Description of the task >> Repeat precisely the span of lines below that opens with the line containing "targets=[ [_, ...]" and closes with the line containing "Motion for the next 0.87", both included.

Dataset entries >>
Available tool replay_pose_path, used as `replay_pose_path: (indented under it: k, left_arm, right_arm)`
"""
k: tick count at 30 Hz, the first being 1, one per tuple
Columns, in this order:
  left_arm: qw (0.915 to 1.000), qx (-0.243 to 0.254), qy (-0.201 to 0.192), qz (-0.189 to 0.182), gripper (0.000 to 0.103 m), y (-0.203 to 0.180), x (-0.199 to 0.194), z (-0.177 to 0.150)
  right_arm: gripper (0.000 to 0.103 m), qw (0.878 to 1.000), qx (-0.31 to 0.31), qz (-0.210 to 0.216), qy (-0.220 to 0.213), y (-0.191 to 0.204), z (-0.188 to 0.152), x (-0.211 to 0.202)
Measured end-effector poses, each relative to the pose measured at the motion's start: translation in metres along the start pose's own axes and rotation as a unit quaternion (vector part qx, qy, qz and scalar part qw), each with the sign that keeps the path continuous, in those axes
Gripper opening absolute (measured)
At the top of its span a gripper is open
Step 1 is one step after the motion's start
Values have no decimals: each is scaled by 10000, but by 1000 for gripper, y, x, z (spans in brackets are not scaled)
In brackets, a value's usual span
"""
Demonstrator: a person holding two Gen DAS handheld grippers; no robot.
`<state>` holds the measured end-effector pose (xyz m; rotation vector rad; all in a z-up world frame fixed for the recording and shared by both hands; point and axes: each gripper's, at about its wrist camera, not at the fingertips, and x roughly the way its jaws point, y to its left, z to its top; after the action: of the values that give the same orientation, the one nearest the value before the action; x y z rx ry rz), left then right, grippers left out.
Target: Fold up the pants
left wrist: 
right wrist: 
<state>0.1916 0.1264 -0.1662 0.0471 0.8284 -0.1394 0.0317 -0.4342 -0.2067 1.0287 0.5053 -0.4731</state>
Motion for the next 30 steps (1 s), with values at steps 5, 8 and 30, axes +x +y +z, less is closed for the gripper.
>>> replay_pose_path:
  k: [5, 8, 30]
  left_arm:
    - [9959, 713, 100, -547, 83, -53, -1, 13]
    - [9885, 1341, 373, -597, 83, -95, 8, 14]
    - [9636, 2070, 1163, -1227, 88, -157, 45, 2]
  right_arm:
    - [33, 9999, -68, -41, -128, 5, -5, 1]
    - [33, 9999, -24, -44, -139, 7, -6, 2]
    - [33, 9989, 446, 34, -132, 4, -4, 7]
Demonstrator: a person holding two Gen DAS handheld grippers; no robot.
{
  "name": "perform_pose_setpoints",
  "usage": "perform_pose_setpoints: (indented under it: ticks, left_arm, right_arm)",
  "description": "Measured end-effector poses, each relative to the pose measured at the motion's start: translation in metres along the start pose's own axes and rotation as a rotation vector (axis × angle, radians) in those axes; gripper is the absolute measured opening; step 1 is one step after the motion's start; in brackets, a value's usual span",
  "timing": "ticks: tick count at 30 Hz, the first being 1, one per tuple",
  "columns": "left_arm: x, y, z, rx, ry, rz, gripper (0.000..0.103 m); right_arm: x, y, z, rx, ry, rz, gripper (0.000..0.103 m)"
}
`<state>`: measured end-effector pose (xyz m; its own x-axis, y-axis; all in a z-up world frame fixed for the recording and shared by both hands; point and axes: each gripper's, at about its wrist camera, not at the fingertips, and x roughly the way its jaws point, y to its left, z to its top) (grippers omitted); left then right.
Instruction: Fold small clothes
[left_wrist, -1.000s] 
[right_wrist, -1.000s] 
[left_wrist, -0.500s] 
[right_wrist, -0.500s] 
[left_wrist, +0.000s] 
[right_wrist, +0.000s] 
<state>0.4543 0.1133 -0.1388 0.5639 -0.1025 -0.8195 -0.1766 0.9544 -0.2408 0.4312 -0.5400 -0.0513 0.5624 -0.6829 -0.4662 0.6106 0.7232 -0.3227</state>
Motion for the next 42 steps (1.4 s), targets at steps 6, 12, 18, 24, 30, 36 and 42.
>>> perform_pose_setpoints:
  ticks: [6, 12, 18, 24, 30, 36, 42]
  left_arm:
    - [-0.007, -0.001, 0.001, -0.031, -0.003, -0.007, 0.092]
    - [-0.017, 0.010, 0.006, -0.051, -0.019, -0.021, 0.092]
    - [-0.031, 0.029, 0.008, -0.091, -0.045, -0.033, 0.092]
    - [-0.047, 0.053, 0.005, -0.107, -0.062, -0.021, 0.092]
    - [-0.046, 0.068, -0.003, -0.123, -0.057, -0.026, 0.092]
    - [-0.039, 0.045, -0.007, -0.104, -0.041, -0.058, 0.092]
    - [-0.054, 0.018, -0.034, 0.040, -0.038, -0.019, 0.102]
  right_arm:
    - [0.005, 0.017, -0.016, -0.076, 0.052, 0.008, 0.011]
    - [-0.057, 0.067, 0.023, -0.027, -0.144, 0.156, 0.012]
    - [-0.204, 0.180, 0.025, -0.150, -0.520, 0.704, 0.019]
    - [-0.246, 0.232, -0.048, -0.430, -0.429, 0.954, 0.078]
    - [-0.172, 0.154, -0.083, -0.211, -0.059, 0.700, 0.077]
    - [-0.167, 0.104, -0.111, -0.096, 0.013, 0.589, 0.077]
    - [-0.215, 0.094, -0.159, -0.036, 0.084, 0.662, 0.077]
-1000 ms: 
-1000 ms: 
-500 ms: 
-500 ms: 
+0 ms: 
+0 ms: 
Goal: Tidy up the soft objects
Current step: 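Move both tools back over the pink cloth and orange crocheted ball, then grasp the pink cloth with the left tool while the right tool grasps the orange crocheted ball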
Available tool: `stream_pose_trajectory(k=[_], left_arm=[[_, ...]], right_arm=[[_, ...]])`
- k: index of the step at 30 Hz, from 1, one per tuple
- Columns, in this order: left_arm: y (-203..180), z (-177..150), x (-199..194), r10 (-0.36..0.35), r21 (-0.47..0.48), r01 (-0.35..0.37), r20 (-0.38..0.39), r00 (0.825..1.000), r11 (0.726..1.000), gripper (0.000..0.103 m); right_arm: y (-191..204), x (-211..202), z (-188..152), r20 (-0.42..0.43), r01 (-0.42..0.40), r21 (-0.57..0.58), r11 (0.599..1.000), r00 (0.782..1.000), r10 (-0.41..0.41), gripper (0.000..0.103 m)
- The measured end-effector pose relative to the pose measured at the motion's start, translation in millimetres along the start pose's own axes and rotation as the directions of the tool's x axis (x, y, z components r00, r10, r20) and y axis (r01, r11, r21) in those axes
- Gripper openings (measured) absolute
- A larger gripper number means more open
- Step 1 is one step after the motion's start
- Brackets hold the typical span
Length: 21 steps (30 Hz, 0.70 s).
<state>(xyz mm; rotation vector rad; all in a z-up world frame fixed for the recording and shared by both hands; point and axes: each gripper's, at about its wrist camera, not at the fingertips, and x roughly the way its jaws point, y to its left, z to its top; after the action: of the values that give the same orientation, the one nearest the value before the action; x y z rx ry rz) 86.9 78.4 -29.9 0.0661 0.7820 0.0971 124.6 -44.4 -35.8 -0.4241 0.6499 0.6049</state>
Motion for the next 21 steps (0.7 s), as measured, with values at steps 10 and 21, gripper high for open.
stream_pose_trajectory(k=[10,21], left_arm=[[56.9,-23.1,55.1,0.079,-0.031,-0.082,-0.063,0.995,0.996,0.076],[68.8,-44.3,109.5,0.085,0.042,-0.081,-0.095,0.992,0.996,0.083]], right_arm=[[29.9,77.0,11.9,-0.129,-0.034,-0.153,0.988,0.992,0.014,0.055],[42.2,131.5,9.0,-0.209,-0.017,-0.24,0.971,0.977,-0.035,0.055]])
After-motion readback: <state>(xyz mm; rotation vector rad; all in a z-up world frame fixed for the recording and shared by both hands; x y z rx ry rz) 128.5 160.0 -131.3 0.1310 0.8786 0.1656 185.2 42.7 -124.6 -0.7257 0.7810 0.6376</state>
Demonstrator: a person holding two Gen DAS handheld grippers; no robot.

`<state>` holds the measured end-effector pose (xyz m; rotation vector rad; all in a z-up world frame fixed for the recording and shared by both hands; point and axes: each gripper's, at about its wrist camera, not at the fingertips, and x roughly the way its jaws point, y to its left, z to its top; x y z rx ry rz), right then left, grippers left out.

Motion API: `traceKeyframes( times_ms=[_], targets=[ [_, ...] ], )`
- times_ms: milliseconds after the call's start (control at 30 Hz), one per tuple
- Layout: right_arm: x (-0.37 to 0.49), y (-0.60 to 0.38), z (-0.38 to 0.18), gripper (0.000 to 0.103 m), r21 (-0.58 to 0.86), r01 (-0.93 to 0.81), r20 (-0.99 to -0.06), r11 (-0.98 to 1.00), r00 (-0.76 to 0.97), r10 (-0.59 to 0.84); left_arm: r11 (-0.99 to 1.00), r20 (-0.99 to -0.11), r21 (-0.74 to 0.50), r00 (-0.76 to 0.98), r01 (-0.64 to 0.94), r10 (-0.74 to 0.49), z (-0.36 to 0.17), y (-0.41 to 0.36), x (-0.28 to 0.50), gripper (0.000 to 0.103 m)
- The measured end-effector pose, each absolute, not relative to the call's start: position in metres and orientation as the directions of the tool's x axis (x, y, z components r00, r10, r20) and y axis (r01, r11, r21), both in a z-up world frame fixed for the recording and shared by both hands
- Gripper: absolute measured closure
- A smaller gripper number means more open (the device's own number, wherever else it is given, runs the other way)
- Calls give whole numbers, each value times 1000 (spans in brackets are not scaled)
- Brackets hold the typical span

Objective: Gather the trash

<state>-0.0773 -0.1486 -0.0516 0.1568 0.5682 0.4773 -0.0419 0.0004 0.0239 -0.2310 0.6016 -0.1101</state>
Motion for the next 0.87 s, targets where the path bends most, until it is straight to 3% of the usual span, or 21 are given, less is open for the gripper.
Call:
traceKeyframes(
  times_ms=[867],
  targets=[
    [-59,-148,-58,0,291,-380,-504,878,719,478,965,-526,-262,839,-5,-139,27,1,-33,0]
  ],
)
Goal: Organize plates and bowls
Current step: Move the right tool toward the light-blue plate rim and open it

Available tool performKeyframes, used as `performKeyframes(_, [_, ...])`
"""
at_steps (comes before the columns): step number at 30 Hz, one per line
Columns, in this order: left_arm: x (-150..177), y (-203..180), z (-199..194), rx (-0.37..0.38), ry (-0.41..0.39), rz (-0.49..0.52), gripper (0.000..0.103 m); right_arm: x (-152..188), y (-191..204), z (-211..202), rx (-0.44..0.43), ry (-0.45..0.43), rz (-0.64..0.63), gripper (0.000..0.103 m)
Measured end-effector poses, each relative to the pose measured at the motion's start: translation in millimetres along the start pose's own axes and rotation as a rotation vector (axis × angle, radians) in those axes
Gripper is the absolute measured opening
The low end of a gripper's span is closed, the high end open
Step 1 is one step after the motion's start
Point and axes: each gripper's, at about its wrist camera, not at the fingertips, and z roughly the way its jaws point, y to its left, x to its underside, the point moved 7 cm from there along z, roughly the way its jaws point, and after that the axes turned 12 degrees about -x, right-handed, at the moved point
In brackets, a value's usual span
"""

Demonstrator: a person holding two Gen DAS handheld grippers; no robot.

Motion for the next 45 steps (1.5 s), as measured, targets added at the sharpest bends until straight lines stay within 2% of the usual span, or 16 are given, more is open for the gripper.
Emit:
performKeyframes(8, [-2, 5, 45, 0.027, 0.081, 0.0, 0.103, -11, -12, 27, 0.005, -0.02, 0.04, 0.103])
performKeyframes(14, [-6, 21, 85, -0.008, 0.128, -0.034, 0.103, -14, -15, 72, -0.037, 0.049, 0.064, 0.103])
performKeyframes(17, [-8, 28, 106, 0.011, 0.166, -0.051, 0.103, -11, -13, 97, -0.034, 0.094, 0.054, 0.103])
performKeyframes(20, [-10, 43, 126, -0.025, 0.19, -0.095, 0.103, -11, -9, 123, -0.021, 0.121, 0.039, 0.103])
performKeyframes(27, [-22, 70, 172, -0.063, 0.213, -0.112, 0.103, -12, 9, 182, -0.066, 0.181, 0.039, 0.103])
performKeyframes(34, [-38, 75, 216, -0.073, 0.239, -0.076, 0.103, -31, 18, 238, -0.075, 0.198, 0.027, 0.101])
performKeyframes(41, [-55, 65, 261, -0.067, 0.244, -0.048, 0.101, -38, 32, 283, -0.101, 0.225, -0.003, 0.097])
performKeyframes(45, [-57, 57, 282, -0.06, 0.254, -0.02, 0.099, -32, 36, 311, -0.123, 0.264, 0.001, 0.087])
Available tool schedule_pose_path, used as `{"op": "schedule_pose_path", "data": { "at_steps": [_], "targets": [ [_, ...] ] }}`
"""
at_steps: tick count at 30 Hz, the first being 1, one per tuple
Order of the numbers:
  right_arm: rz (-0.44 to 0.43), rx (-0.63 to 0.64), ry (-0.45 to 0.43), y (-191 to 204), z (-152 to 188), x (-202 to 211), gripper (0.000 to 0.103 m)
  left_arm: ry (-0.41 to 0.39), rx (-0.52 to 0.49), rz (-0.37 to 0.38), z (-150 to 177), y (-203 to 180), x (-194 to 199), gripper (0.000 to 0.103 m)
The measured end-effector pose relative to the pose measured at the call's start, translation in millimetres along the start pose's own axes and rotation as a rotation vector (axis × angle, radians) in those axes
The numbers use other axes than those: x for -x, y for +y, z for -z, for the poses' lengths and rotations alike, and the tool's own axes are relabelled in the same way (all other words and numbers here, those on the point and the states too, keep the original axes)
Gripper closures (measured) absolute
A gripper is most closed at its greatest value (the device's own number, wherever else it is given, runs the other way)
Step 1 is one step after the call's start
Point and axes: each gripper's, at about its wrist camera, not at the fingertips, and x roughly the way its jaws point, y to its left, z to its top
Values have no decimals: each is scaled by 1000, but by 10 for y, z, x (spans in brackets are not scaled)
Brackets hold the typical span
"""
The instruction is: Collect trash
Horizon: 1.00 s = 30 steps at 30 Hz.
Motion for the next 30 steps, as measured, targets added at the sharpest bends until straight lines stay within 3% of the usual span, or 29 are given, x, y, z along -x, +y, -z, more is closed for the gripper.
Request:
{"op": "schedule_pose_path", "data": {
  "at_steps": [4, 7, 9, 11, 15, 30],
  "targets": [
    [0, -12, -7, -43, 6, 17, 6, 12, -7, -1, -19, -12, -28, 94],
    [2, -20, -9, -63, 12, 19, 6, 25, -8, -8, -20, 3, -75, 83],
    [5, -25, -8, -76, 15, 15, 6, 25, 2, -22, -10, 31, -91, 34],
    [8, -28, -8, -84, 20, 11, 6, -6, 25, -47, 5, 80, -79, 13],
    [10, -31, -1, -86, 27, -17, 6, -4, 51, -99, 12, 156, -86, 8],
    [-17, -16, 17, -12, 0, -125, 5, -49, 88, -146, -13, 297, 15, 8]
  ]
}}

Exercise answer >>
Motion API: `traceKeyframes( times_ms=[_], targets=[ [_, ...] ], )`
- times_ms: milliseconds after the call's start (control at 30 Hz), one per tuple
- Layout: right_arm: x (-0.37 to 0.49), y (-0.60 to 0.38), z (-0.38 to 0.18), gripper (0.000 to 0.103 m), r21 (-0.58 to 0.86), r01 (-0.93 to 0.81), r20 (-0.99 to -0.06), r11 (-0.98 to 1.00), r00 (-0.76 to 0.97), r10 (-0.59 to 0.84); left_arm: r11 (-0.99 to 1.00), r20 (-0.99 to -0.11), r21 (-0.74 to 0.50), r00 (-0.76 to 0.98), r01 (-0.64 to 0.94), r10 (-0.74 to 0.49), z (-0.36 to 0.17), y (-0.41 to 0.36), x (-0.28 to 0.50), gripper (0.000 to 0.103 m)
- The measured end-effector pose, each absolute, not relative to the call's start: position in metres and orientation as the directions of the tool's x axis (x, y, z components r00, r10, r20) and y axis (r01, r11, r21), both in a z-up world frame fixed for the recording and shared by both hands
- Gripper: absolute measured closure
- A smaller gripper number means more open (the device's own number, wherever else it is given, runs the other way)
- Calls give whole numbers, each value times 1000 (spans in brackets are not scaled)
- Brackets hold the typical span

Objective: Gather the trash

<state>-0.0773 -0.1486 -0.0516 0.1568 0.5682 0.4773 -0.0419 0.0004 0.0239 -0.2310 0.6016 -0.1101</state>
Motion for the next 0.87 s, targets where the path bends most, until it is straight to 3% of the usual span, or 21 are given, less is open for the gripper.

Nothing else is part of this exercise.